Avec 1,2 million d’euros de bénéfices avant intérêts et impôts, Luxtrust a un gros potentiel devant lui, d’autant que les astres se sont alignés puisque les différentes législations et directives européennes récentes vont dans le sens du prestataire luxembourgeois. Après s’être imposé au Luxembourg avec les token de sécurité, qui permettent notamment de se connecter en toute sécurité à son compte en banque, Luxtrust veut aller plus loin en accompagnant les entreprises dans leur transition vers le digital.
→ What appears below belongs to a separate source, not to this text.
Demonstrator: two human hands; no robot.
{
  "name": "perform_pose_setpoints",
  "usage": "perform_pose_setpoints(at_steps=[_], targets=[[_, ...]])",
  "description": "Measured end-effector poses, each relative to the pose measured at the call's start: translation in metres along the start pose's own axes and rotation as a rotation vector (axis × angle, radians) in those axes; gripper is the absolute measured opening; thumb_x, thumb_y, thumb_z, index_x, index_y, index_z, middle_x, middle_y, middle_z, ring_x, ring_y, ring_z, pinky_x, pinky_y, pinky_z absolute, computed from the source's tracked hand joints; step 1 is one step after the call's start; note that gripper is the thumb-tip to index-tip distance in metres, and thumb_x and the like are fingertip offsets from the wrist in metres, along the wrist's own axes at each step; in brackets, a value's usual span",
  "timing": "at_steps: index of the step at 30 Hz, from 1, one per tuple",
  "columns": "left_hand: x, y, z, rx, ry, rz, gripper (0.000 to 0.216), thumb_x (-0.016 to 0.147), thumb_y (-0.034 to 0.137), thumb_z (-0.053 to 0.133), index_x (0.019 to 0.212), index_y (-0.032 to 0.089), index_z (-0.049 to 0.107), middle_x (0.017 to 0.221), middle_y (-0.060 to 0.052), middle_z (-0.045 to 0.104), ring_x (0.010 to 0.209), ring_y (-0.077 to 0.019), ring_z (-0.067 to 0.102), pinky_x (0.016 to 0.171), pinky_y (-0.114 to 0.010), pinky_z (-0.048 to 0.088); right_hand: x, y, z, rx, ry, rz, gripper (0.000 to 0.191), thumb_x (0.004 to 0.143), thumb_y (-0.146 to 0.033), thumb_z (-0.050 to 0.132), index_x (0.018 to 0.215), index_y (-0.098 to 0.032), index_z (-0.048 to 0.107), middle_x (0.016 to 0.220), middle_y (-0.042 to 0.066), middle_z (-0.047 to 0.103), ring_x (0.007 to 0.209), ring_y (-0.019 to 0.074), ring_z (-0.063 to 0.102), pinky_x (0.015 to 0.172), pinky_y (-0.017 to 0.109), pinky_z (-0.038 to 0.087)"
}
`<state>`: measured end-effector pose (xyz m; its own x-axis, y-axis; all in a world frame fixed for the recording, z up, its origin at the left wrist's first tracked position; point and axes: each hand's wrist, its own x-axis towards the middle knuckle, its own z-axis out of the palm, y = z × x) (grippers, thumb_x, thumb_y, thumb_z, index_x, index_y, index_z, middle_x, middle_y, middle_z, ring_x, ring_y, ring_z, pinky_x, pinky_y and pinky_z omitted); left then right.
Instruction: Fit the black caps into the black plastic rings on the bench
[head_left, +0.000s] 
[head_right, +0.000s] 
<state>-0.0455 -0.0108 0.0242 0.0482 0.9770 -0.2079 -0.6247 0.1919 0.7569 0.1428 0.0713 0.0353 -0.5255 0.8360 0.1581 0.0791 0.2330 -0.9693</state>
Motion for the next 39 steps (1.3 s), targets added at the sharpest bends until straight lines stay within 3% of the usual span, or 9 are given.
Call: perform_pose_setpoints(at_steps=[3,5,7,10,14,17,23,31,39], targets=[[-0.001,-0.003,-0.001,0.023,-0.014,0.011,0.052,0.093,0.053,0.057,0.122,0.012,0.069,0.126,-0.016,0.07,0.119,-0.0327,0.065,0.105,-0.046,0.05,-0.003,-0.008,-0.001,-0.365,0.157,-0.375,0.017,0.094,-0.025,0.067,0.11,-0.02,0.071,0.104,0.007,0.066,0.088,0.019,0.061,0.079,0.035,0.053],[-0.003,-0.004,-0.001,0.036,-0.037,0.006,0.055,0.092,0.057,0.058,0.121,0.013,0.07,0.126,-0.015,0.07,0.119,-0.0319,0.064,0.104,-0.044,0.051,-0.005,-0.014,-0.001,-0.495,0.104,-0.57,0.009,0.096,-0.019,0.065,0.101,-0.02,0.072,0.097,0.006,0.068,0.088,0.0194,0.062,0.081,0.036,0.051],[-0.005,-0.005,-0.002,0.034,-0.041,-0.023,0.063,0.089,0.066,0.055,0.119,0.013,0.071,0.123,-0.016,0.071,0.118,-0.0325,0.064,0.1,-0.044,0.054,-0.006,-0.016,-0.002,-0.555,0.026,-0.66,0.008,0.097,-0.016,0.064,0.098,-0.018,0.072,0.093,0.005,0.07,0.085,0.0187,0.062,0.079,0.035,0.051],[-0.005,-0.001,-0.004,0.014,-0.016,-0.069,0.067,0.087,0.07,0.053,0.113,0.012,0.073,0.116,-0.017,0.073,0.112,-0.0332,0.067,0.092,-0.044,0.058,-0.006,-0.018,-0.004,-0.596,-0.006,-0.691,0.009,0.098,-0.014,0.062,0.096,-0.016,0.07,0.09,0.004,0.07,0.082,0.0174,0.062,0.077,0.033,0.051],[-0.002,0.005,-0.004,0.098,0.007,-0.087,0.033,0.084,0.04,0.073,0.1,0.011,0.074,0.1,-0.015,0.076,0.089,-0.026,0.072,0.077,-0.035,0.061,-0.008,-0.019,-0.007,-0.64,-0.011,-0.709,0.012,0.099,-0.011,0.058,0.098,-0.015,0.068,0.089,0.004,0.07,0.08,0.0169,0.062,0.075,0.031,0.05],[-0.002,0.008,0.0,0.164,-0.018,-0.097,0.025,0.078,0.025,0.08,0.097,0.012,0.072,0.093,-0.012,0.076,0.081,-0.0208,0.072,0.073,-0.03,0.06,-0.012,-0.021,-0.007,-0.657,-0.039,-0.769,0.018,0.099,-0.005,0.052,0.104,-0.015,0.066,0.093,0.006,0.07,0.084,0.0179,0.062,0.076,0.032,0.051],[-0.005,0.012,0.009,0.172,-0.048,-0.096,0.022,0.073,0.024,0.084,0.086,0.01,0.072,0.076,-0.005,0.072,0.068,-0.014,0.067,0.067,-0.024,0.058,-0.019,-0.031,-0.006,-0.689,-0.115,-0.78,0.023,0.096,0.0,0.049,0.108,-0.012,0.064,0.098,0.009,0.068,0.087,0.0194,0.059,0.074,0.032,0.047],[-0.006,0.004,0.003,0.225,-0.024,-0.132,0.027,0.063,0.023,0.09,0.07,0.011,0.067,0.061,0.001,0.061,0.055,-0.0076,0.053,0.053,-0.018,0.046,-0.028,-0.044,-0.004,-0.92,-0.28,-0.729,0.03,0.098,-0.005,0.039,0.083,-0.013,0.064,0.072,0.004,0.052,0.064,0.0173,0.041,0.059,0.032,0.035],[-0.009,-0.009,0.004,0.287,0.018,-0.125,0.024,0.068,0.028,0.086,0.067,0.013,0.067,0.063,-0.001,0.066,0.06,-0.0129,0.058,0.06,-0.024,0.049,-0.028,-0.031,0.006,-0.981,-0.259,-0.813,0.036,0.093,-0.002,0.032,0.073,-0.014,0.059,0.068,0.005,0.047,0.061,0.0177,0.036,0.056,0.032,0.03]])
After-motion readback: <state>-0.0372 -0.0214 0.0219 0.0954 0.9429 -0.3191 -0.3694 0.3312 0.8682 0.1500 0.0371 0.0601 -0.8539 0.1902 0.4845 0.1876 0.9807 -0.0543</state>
Notamment avec la dématérialisation des contrats en proposant des systèmes de signature électronique qui vont remplacer à terme le bon vieux stylo.

Signature électronique à valeur officielle

Plus besoin de perdre du temps par courrier ou en se déplaçant physiquement, il suffira à l’avenir de charger sur le site de Luxtrust des fichiers PDF, comme des commandes, contrats etc. pour y apposer sa signature électronique, qui a une valeur tout à fait officielle. Aujourd’hui, 700.000 clients sont dotés au Luxembourg du token de Luxtrust, autant de candidats potentiels à la signature électronique qui devrait être tout à fait opérationnel d’ici à la fin de l’année.

Cette dématérialisation progressive a amené Luxtrust à développer ce secteur avec une plateforme dédiée à la signature électronique, «COSI», qui regroupe tous les services de Luxtrust. Au Luxembourg des grands acteurs comme POST, BIL et Société Générale l’ont déjà adopté. Luxtrust a également un pied sur le marché belge à travers la Commission européenne et les Luxembourgeois ont récemment remporté un appel d’offres en France, leur marché de prédilection, chez un «fournisseur d’énergie» de masse, qui pourrait être en toute logique EDF. Pour développer le marché, Luxtrust va ouvrir une filiale à Paris, avec trois personnes dans le bureau. Légalement, une entreprise ne peut refuser une signature électronique, une manne potentielle pour Luxtrust qui se veut, à travers son partenariat avec Infocert, leader du marché européen sur ce secteur. Pour le moment, seuls les notaires sont exclus du dispositif, même si ces derniers ont montré de l’intérêt pour la signature électronique.

Mais Luxtrust ne compte pas s’arrêter en si bon chemin. En plus des signatures, Luxtrust développe la plateforme «IDKEEP» qui va faire office d’identité électronique. Aujourd’hui les informations d’un client sont regroupés sur son token, il s’agit bien souvent des informations données lors de l’ouverture de son compte en banque, puisqu’au Luxembourg, ce sont les banques qui ont largement diffusé les tokens. Cette nouvelle plateforme va permettre de gérer de façon centralisée toutes ses données personnelles, avec à chaque transaction la possibilité pour le client de partager certaines données, à la carte.

«Nous avons besoin de divulguer nos données pour un contrat de leasing ou d’assurance par exemple, le client aura la possibilité de livrer uniquement les informations demandées par une entreprise donnée. Il aura également un tableau récapitulatif qui va permettre en un coup d’œil de se rappeler de quelles entreprises ont accès à quelles informations», explique Fabrice Aresu, Chief commercial officer. Le tout en toute confidentialité puisque c’est Luxtrust qui va veiller sur les données, dans un data center situé au Luxembourg.